In 45 years, I still want to be amazed by how selfless, thoughtful and kind you are, how you do not ask that I always be a “man”, how you sometimes allow me to be a scared, vulnerable and uncertain kid; how you teach and correct me without ever being condescending; how even your demands begin with “could you please…?” or how quick you are to say “Thank you”; how you always pour my cup of tea before you do yours or how you fill my plate first; how you always go, “We could share it…” when there’s one slice of pizza left or how you let me shower first even when I lose the deciding thumb-war.

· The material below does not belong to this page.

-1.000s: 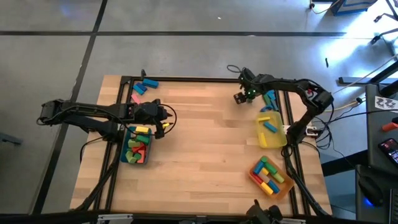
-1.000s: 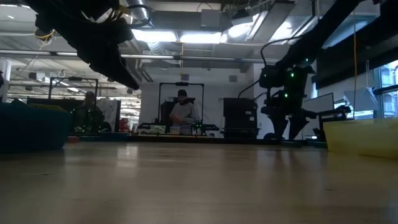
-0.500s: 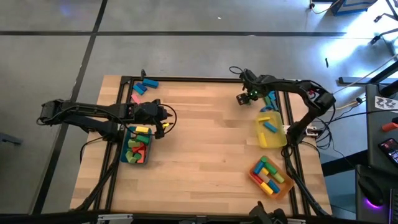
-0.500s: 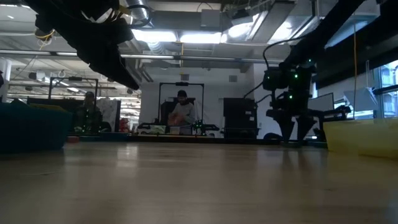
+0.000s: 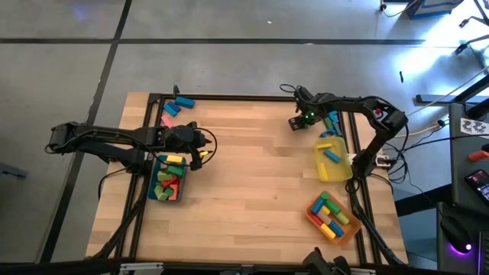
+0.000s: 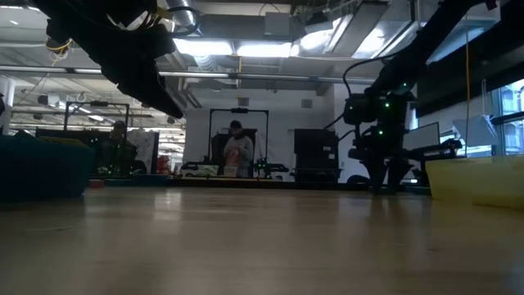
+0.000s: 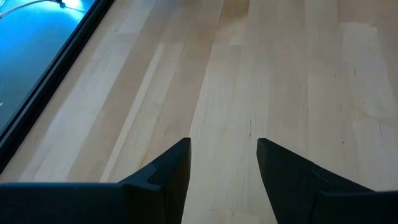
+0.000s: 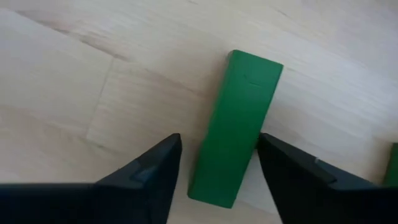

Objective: Sort blocks by size
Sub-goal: Put the green rectangular block into the yellow bin

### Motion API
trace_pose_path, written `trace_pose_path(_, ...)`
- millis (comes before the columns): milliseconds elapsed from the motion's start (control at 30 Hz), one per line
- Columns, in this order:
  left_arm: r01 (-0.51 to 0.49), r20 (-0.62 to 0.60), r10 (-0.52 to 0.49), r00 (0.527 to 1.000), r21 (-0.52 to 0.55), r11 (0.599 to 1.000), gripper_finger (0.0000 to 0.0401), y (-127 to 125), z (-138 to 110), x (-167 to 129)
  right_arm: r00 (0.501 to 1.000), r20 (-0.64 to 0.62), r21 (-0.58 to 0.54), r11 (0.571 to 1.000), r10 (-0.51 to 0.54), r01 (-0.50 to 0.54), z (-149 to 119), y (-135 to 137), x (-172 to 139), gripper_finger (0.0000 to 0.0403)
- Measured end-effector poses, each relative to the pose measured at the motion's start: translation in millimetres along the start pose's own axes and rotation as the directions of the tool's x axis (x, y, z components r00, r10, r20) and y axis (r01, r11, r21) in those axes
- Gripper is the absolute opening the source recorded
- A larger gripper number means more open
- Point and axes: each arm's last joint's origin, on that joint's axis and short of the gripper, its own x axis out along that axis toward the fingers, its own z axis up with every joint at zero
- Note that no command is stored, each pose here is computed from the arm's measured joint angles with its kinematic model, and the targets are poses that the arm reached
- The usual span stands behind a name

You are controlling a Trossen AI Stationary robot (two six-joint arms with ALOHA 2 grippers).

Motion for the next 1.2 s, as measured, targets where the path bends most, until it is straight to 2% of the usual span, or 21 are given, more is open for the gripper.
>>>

In 50 years, I still want to be mesmerized by your smile and its audacity to color up a gloomy day, to be hypnotized by your eyes and wonder how jealous the stars must be of their shine. I still want to write a thousand lines about how you must be Heaven’s messiest masterpiece and watch you roll your eyes when I read them to you. I still want to walk up to you on a Sunday morning when you have that chitenge on and your hair's a mess and go, “Shame, and they said I married up.”
In 55years, I still want to feel a sense of pride, whenever I say, “My wife this… my wife that…”, to be overwhelmed with contentment when realize all over again that it is you I am referring to, that it is indeed you I am married to. I still want you to be the first person I call whenever I am faced with anything because “you are Ms. Reliable. My superwoman. The one that has all the answers I do not.” I still want to look for you in the crowd at events, stare for a few seconds when I do find you, and give you our "you look fiiiine" nod when our eyes meet. I still want to be excited about coming home to you, to be entertained by simply talking to you, by listening to you, to be in awe of how much depth you have, in awe of how intelligent you are and how well-thought out, well formed all your opinions are. I still want to spend my entire lunch break writing you impromptu letters like this.
And in 60years, I still want to like you. Love is different. To love you regardless of everything is a conscious decision I have made. Every morning, I choose to love you, and I will continue to do so every day whether or not there be reason to. But “like” is different. I cannot choose to like you. “Like” demands reasons, demands justification. And I like that you laugh at my jokes or smile at my attempts at one. I like that you still call me by my name, and I by yours, because we never could transition to pet names. I like that I can call you “bro” mid-sentence and you retaliate with, “Well, bitch…” in response, as if to emphasize the gender difference. I like that I could be in awe of how incredibly smart a person you are one minute, and you’d be trying to step out of the car without unbuckling the seatbelt the very next. I like that you are confident enough to say, “I do not know,” and secure enough to never apologize for being flawed. I like that you are so independent a person, yet you still make room for me in your life. I like that we are so different, that we like being different from each other, that I am the planner and you are the spontaneous one, that I am the calm to your chaos, and you are the much needed disarray to my overrated orderliness, that I am me and you are you... yet we are also us. I like that you know when to be silent, that you understand that silence is okay, that ours are comfortable silences built intentionally, built on knowing that there’s nothing to say and that’s alright. I like how you feel like home, how your eyes feel like home, how around you feels like safety. I like that you like you me, that you are so accepting of me, that you like me as though I were the only likable being, as though my faultiness were perfection in itself. I like that your liking me makes me like me more, makes me feel likable. I like you.
And in 65 years, I want to like you all the same. To love you all the same. To see you as much as I do now. So, I refuse to know you just yet. I refuse to become too familiar with you, to give any room to an ounce of complacency. Does that make me a weird being or a good husband? You tell me.